[Exercise material — start]

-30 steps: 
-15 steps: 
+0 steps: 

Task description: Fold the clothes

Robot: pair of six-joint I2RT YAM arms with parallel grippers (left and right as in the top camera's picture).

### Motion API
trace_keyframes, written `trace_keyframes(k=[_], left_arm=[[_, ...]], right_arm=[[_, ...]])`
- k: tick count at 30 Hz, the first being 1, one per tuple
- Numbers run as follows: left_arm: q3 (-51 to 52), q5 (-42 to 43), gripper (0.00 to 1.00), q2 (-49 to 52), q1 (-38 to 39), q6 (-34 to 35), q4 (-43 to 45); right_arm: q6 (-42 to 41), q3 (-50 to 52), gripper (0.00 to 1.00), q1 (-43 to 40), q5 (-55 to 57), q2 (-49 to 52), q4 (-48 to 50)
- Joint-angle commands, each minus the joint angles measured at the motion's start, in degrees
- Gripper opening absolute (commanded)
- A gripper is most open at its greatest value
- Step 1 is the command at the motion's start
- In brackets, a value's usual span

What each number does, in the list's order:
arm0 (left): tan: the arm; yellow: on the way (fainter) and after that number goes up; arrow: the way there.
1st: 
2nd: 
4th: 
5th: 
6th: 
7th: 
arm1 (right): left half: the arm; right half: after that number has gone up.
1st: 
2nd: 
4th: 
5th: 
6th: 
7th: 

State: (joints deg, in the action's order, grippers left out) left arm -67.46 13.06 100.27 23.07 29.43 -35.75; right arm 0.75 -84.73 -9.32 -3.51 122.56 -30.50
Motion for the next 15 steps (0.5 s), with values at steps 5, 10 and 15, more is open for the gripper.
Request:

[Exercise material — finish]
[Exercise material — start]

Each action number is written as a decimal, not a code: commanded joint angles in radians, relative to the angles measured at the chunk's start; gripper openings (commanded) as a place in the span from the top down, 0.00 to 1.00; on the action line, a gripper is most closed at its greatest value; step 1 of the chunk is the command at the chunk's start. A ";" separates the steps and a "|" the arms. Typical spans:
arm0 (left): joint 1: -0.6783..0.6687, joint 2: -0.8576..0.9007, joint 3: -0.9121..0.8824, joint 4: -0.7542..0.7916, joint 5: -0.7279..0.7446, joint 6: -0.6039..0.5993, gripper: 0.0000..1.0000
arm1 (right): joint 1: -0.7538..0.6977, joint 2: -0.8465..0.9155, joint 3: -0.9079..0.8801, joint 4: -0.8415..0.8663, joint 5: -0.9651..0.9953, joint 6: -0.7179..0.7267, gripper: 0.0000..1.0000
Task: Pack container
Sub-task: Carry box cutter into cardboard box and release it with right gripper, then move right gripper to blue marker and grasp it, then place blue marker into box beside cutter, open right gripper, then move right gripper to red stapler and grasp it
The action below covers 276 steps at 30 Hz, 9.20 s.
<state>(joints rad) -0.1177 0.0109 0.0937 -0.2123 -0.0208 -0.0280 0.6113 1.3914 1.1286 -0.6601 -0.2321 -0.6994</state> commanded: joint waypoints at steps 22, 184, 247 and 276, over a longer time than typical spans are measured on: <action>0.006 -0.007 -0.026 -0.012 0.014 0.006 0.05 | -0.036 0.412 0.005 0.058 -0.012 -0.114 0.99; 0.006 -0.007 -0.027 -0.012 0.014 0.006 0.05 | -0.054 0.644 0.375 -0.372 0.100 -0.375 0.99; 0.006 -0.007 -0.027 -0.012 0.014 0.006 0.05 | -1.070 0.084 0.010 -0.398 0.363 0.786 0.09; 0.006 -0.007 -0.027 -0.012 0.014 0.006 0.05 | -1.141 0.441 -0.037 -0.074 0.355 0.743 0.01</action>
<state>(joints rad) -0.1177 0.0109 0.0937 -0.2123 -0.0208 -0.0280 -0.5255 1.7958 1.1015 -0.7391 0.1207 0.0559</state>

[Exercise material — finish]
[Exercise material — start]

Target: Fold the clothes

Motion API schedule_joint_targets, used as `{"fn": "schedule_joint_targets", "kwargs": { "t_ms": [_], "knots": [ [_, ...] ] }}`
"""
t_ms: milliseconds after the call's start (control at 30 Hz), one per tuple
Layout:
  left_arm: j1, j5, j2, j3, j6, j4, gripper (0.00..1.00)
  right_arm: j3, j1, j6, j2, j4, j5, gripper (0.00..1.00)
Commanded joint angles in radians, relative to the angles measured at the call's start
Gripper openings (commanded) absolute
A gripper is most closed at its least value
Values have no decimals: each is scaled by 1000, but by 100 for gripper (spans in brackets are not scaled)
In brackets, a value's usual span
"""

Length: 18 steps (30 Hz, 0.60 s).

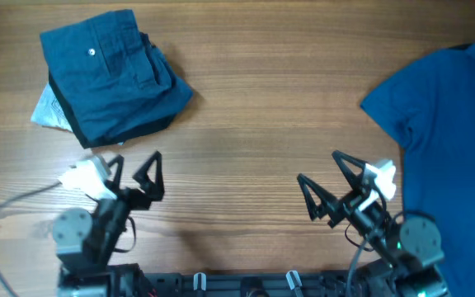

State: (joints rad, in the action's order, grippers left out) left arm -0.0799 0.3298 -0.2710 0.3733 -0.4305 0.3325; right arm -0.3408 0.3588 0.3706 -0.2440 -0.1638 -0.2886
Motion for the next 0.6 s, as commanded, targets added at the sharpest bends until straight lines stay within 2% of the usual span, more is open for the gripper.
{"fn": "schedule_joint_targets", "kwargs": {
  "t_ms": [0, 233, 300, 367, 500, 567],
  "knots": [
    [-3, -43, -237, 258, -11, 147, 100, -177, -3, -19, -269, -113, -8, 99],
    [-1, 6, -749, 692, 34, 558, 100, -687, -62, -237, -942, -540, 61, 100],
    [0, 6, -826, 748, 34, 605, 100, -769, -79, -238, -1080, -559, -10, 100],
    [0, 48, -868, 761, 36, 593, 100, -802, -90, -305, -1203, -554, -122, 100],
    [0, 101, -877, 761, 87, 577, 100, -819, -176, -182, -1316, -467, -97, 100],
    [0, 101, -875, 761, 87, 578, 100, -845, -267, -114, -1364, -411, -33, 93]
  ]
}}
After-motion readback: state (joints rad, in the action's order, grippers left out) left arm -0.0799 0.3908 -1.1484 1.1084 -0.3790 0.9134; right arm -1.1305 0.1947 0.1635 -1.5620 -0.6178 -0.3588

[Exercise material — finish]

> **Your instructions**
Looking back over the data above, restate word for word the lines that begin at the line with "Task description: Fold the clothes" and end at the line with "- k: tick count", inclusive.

> **Result for this exercise**
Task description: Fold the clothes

Robot: pair of six-joint I2RT YAM arms with parallel grippers (left and right as in the top camera's picture).

### Motion API
trace_keyframes, written `trace_keyframes(k=[_], left_arm=[[_, ...]], right_arm=[[_, ...]])`
- k: tick count at 30 Hz, the first being 1, one per tuple

This answer requires nothing more.